The air generated by the blower 11 is supplied to the fuel cell 1 via the flow meter 12. The flow meter 12 is used for detecting the air flow rate. The rotational speed of the blower 11 is defined based on the flow rate instruction value and this value. Further, the flow meter 12 can be not used by obtaining the relationship between the rotational speed of the blower 11 and the air flow rate in advance. In this case, it is possible to control without using the flow meter 12 by storing the relationship between the flow rate and the rotational speed in a storage device or the like, sensing the temperature and controlling the rotational speed with software.
Furthermore, the air through the flow meter 12 may be branched before entering the fuel cell 1 or may be branched inside the fuel cell 1 depending on the configuration of the fuel cell 1. A fuel cell has a minimum unit of power generation called a cell, and a bundle of a plurality of these units is called a stack and becomes a single unit. Air may be supplied for each unit.

  The fuel gas such as city gas and propane in each household is first supplied to the cutting valve 13 through a pipe. This cut-off valve 13 is basically closed while the fuel cell 1 is not operating, and is open while it is operating. While being closed, fuel gas is not supplied to the fuel cell 1. The cutoff valve 13 can also be used at the time of emergency stop when an abnormal situation occurs in the fuel cell 1. Since the supply pressure of the city gas is about 2 kPa, it is better that the cutoff valve 13 can shut out the gas with respect to the supply pressure higher than that. Further, the function of the cutoff valve 13 can be incorporated into the flow rate control 14, and it is sufficient that the gas can be shut off by setting the flow rate to zero. The fuel gas that has flowed in through the cutoff valve 13 is controlled to a gas flow rate suitable for the fuel cell 1 in the flow rate control 14 and supplied to the fuel cell 1.
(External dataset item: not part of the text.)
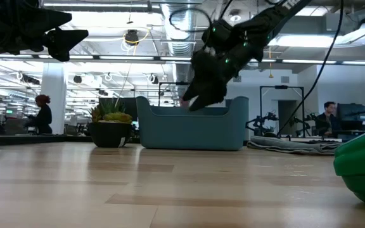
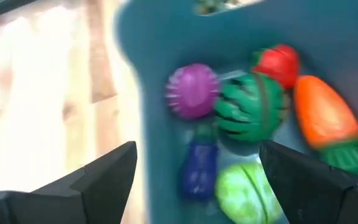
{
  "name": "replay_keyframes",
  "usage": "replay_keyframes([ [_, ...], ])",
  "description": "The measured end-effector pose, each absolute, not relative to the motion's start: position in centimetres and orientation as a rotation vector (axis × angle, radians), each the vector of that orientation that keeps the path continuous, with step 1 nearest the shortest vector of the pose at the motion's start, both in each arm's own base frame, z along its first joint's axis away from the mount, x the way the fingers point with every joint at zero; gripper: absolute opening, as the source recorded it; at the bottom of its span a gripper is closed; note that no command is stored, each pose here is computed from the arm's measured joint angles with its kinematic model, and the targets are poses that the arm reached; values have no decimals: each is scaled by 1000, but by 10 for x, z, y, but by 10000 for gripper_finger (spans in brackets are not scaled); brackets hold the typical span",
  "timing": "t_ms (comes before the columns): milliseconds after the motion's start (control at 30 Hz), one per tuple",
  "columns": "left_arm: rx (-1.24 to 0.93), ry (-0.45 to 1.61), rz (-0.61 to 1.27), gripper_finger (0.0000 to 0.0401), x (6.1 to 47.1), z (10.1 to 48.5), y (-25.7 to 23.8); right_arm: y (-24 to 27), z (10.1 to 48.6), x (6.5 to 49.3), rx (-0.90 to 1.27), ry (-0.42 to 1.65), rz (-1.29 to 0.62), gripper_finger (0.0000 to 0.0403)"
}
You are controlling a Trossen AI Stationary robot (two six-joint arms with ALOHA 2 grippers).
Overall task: Pick and placing Produce into tupperware
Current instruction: Put the bell pepper into the blue bin
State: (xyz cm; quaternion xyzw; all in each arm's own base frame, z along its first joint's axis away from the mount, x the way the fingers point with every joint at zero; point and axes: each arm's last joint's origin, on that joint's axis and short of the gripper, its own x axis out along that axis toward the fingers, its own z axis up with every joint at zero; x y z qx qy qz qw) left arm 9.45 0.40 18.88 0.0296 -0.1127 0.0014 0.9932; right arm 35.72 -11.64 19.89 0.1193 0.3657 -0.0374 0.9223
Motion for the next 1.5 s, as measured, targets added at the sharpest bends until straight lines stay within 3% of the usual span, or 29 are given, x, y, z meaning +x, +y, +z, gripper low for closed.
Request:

  The flow rate control 14 senses the flow rate like a mass flow controller and controls to match the indicated value, or the flow rate is detected separately, and the solenoid valve like a solenoid valve is opened and closed proportionally to control the flow rate. It may be controlled. Alternatively, it may be a flow rate control device having a boosting function. In this case, since the pressure is increased by the pump function, the flow rate may be controlled according to the rotation speed. A device that cannot detect the flow rate from itself or from the outside can also be used by obtaining the relationship between the degree of opening and closing of the flow rate control valve and the fuel flow rate in advance. In this case, the flow rate and the opening degree signal are stored in the storage device, and the control can be performed without obtaining the fuel flow rate by software from the configuration such as the temperature, the deterioration rate, and the hysteresis of the opening degree.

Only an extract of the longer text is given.